Le monde du streaming illégal vient de subir un séisme technologique et judiciaire majeur. Lors d’une opération antipiratage de grande envergure baptisée « Tutto Chiaro » (Tout est clair), les autorités italiennes ont démantelé un écosystème de piratage hautement sophistiqué centré sur l’application CINEMAGOAL.
Cette plateforme d’un genre nouveau permettait de visionner frauduleusement les catalogues des géants mondiaux du divertissement, notamment Netflix, Disney+, Sky, DAZN et Spotify. Le préjudice pour l’industrie est d’ores et déjà estimé à 300 millions d’euros.
Une discrétion absolue loin des architectures IPTV classiques
Contrairement aux fournisseurs de services IPTV classiques qui se commercialisent ouvertement en ligne (s’exposant ainsi directement aux yeux de la justice), CINEMAGOAL avait opté pour une approche beaucoup plus clandestine et exclusive.

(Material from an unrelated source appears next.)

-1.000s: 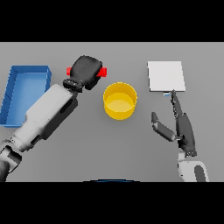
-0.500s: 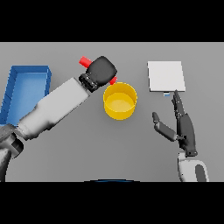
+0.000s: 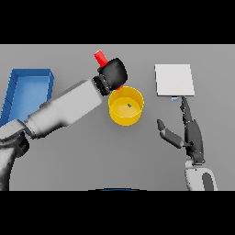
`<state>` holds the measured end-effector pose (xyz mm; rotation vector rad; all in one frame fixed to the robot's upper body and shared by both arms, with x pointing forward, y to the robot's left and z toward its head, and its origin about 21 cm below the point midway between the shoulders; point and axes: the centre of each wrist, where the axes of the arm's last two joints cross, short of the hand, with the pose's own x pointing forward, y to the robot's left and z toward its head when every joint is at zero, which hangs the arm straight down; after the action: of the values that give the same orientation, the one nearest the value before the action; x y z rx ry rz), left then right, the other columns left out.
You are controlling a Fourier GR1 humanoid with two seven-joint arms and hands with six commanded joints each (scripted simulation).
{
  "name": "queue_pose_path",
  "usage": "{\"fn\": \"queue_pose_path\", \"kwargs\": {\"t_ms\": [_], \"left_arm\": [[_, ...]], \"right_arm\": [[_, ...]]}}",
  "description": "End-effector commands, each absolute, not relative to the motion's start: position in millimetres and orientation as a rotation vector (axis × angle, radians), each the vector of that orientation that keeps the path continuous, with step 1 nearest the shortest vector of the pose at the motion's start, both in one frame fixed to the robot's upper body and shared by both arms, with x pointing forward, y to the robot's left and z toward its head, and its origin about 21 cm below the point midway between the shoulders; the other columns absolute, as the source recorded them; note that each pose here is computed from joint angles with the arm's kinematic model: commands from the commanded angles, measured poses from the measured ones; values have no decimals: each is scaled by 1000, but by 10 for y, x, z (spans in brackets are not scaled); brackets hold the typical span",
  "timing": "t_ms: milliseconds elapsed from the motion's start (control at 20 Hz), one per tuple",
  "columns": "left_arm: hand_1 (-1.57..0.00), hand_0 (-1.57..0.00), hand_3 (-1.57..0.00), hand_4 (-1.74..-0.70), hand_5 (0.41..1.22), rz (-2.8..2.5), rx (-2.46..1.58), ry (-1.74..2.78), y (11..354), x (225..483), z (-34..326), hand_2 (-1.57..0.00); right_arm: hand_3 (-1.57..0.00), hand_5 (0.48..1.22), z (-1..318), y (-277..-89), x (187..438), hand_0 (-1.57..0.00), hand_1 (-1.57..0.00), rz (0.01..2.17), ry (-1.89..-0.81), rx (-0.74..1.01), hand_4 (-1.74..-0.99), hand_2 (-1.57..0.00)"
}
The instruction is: Pick up the red beaker and tilt it to pour out 1 green nut into yellow bowl. Pick up the yellow bowl and place it on the metallic measuring scale.
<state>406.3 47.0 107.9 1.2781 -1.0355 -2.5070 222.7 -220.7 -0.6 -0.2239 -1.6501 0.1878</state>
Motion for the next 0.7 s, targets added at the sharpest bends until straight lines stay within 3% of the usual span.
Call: {"fn": "queue_pose_path", "kwargs": {"t_ms": [0,350,650], "left_arm": [[-1571,-1571,-1563,-1738,1221,-2533,1304,-1008,442,4061,1095,-1571],[-1571,-1571,-1569,-1734,1221,-2739,1412,-850,271,4074,1127,-1571],[-1571,-1571,-1571,-1731,1221,-2810,1498,-811,212,4117,1346,-1571]], "right_arm": [[1,588,-8,-2199,2216,1,1,192,-1660,-223,-1270,1],[1,591,-6,-2210,2222,1,1,211,-1665,-251,-1204,1],[1,592,14,-2173,2222,1,1,222,-1675,-265,-1206,1]]}}
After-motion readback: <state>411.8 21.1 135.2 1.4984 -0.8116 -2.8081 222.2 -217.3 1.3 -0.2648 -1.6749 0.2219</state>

Le réseau reposait entièrement sur une application dédiée que les clients installaient directement sur leurs appareils (smartphones, smart TV, box Android), limitant sa visibilité publique et compliquant le travail initial d’investigation des forces de l’ordre.

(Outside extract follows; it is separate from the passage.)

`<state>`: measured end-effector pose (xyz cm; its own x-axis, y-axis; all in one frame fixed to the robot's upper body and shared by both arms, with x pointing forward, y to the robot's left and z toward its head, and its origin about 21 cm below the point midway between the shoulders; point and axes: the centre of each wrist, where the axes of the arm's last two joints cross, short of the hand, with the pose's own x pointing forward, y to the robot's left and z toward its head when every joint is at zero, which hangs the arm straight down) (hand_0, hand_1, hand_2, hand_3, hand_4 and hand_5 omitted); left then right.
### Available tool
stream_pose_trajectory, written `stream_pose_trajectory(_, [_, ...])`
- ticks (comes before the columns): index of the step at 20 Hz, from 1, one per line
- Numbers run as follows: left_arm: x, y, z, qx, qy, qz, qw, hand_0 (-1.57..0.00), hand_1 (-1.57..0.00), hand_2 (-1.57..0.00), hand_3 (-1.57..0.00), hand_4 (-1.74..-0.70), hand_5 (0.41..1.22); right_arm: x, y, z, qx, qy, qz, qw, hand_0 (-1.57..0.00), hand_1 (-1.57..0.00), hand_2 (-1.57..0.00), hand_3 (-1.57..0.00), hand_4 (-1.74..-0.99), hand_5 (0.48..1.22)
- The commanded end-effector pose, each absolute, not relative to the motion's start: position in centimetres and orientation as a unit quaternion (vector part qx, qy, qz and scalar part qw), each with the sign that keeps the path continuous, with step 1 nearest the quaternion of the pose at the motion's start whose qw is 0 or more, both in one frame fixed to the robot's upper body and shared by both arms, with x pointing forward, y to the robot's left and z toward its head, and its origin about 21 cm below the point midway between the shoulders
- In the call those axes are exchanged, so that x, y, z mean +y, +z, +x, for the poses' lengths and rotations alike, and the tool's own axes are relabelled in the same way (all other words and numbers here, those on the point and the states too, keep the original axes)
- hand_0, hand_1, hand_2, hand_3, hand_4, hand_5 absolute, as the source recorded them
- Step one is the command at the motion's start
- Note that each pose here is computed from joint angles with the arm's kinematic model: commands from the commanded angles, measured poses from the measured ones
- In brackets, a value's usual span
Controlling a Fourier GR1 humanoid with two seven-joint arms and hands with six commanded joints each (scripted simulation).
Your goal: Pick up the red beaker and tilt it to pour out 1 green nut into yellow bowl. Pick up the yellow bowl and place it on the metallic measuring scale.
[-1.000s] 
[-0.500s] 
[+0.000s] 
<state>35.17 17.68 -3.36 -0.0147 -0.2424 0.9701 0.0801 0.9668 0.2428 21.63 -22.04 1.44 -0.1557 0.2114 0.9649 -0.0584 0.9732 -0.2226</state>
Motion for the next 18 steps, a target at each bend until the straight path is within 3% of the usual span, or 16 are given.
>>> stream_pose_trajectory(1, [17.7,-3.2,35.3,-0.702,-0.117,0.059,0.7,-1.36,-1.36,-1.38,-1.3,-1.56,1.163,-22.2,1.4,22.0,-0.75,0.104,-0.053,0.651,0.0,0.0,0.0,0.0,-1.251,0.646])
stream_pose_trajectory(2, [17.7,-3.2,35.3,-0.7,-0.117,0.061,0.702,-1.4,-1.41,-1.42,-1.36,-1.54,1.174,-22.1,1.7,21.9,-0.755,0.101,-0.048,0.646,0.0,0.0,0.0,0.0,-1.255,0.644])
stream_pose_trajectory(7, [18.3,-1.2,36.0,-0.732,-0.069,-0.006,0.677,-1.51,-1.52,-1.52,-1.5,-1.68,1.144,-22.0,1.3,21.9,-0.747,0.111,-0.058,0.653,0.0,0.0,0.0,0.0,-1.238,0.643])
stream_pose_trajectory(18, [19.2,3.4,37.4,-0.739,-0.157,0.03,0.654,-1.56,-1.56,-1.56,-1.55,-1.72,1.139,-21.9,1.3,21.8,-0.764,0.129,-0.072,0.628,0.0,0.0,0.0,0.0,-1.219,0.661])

Une prouesse technique inédite pour contourner la sécurité
Ce qui frappe les experts en cybersécurité dans l’affaire CINEMAGOAL, c’est l’extrême ingéniosité de l’infrastructure technique. L’application ne se contentait pas de rediffuser un flux vidéo capturé (technique classique du restreaming), elle se connectait directement aux plateformes de streaming légitimes en s’authentifiant à l’aide de codes de décryptage valides.
⚙️ Comment fonctionnait le système en coulisses ?
- Des abonnements légitimes étaient d’abord ouverts à l’aide de fausses informations d’identification sur Sky, DAZN, Netflix, Disney+ ou Spotify.
- Le système exploitait des serveurs basés à l’étranger et des machines virtuelles situées en Italie.
- Toutes les 3 minutes, ces machines virtuelles récupéraient les codes d’authentification et de décryptage valides des abonnements officiels.
- Ces clés d’accès étaient instantanément redistribuées en arrière-plan aux utilisateurs de l’application pirate.
Grâce à ce procédé, les pirates offraient une qualité de streaming identique à l’originale, sans latence ni perte de résolution, puisque le contenu provenait directement des serveurs officiels. De plus, l’application masquait la véritable adresse IP des clients, empêchant les systèmes de contrôle des plateformes de détecter les anomalies.
« Un système très avancé et inédit qui non seulement contournait les blocs de sécurité mis en place par les plateformes, mais augmentait également la qualité de visionnage, réduisant ainsi la possibilité que les utilisateurs finaux soient « interceptés » par le système de contrôle », explique la Guardia di Finanza.
L’opération « Tutto Chiaro » : Un raid européen d’envergure
Face à cette menace invisible, la Guardia di Finanza (l’agence de répression des fraudes rattachée au ministère italien de l’Économie et des Finances) a déployé des moyens colossaux. Plus de 200 agents financiers ont mené 100 perquisitions simultanées à travers toute l’Italie.
Dans le cadre d’une coopération internationale coordonnée par l’agence européenne Eurojust, des serveurs clés hébergeant le code source de l’application et les modules de décodage ont également été saisis en France et en Allemagne. Au passage, les enquêteurs ont aussi fait tomber un service IPTV traditionnel concurrent de type « pezzotto ».
Des millions d’euros de profits et des clients sévèrement sanctionnés
L’organisation criminelle s’appuyait sur un réseau structuré de plus de 70 revendeurs, qui commercialisaient des abonnements annuels à des tarifs ultra-compétitifs compris entre 40 € et 130 €. Pour blanchir les fonds, les paiements s’effectuaient exclusivement en cryptomonnaies ou vers des comptes bancaires étrangers ouverts sous des identités d’emprunt. Au total, les administrateurs auraient engrangé plusieurs millions d’euros de bénéfices nets.
Mais l’histoire ne s’arrête pas là pour les utilisateurs. Les autorités analysent actuellement les serveurs et le matériel informatique saisis afin d’identifer chaque maillon de la chaîne, y compris les clients finaux. La Guardia di Finanza a déjà identifié de nombreux abonnés et a envoyé des amendes administratives allant de 154 € à 5 000 € aux 1 000 premiers d’entre eux.
Ce qu’il faut retenir : Le vent tourne pour le streaming illégal en Europe. Consommer du contenu piraté n’est plus seulement un risque technique lié aux virus, c’est désormais la garantie de s’exposer à de lourdes sanctions financières directement à son domicile.